The story goes that Father Lemaître quietly cautioned the Holy Father after this statement. What if further investigation showed Lemaître’s theory to be wrong, just as science had shown the long-standing changeless universe theory to be wrong? Indeed, the seemingly solid, persuasive astronomy of St. Augustine’s time, about the star and moon sizes, turned out to be wrong (yes, today we know that stars are large, but we know that based on entirely different evidence than the astronomers of Augustine’s time used).
Science is not like math. Pick up a 150-year-old math textbook and you can still learn from it the Pythagorean theorem or how to divide fractions. Pick up an astronomy text of that age, and it will explain neither what galaxies are nor that nuclear reactions power stars.

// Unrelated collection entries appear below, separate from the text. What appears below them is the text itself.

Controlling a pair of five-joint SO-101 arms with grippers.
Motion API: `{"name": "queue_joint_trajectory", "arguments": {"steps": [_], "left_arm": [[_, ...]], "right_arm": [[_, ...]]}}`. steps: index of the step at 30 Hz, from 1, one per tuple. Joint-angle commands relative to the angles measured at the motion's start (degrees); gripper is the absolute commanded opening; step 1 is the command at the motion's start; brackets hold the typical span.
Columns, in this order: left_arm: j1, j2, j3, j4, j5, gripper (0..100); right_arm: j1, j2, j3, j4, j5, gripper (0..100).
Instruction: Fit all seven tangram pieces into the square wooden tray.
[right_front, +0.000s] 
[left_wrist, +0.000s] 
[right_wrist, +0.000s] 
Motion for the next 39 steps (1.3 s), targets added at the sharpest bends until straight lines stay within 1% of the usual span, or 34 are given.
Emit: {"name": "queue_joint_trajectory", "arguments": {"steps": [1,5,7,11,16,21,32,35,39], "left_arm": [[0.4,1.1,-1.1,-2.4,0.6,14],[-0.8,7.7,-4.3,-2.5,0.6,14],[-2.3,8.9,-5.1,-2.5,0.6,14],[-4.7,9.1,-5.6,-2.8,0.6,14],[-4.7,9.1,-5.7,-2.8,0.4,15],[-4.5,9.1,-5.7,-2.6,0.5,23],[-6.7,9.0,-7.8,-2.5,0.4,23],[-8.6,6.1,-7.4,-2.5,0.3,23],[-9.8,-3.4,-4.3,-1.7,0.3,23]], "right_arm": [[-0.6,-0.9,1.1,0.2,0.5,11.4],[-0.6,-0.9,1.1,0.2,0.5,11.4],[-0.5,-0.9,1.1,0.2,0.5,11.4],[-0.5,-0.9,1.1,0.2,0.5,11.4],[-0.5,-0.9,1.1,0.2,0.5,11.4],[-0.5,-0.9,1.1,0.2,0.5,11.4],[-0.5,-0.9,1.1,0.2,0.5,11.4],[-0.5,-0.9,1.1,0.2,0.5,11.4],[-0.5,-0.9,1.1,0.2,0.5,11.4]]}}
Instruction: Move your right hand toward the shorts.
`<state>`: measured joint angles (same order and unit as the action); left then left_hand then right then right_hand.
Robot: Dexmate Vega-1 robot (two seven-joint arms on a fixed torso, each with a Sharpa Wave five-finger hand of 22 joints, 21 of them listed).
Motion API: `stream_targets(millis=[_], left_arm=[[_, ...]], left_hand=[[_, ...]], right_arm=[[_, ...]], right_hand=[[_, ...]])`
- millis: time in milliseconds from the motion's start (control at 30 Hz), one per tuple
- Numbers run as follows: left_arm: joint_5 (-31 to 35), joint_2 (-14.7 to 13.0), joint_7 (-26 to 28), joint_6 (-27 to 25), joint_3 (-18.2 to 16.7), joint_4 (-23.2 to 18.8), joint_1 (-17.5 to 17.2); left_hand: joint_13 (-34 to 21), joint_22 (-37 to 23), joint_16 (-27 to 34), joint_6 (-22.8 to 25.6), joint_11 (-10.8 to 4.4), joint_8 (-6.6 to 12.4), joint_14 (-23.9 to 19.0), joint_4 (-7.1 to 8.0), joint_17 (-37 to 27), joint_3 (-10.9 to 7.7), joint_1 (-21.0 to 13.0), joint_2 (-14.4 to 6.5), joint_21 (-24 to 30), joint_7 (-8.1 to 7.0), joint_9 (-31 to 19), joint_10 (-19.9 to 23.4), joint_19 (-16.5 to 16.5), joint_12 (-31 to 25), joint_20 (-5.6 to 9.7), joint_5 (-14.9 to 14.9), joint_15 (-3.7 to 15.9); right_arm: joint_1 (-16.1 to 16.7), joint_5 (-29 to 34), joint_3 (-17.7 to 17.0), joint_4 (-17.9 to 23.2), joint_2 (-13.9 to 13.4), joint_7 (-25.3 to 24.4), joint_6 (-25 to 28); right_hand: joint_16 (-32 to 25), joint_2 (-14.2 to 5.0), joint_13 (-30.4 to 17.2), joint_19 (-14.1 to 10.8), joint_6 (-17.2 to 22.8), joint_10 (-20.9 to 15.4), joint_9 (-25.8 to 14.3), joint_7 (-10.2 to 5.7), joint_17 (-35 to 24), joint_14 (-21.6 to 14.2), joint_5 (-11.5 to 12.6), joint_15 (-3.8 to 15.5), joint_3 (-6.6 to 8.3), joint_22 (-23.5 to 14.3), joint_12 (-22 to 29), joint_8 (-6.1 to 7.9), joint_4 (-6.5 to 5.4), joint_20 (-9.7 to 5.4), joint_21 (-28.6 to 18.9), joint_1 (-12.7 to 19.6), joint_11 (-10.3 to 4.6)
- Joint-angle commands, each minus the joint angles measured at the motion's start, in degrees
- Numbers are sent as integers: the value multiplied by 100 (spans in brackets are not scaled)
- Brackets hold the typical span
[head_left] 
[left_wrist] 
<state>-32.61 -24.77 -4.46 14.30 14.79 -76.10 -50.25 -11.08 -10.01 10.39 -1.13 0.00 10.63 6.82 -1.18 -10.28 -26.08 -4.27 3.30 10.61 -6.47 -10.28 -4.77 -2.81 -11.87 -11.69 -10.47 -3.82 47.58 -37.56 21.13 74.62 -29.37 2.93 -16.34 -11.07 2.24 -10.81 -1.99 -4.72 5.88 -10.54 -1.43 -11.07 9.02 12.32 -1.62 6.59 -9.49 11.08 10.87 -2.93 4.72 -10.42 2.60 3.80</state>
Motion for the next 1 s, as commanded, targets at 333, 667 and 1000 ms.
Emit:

Indeed, the Webb telescope exists so we can discover new things and thus modify our science based on new evidence.
Nevertheless, the JWST is built on the hope that changes in the study of astronomy are bringing us toward a truer view of the universe. The telescope is specifically “tuned” to Father Lemaître’s ideas. It is designed to see the most distant objects, whose light waves have been “stretched” by the expansion of the universe to now appear as longer-wavelength infrared light. Because of the time it takes light to travel such distances, the JWST will be seeing those objects as they appeared in the early days of the universe — showing us, we hope, the first stars and galaxies to form after Father Georges Lemaître’s Big Bang, on that dazzling “day without a yesterday.”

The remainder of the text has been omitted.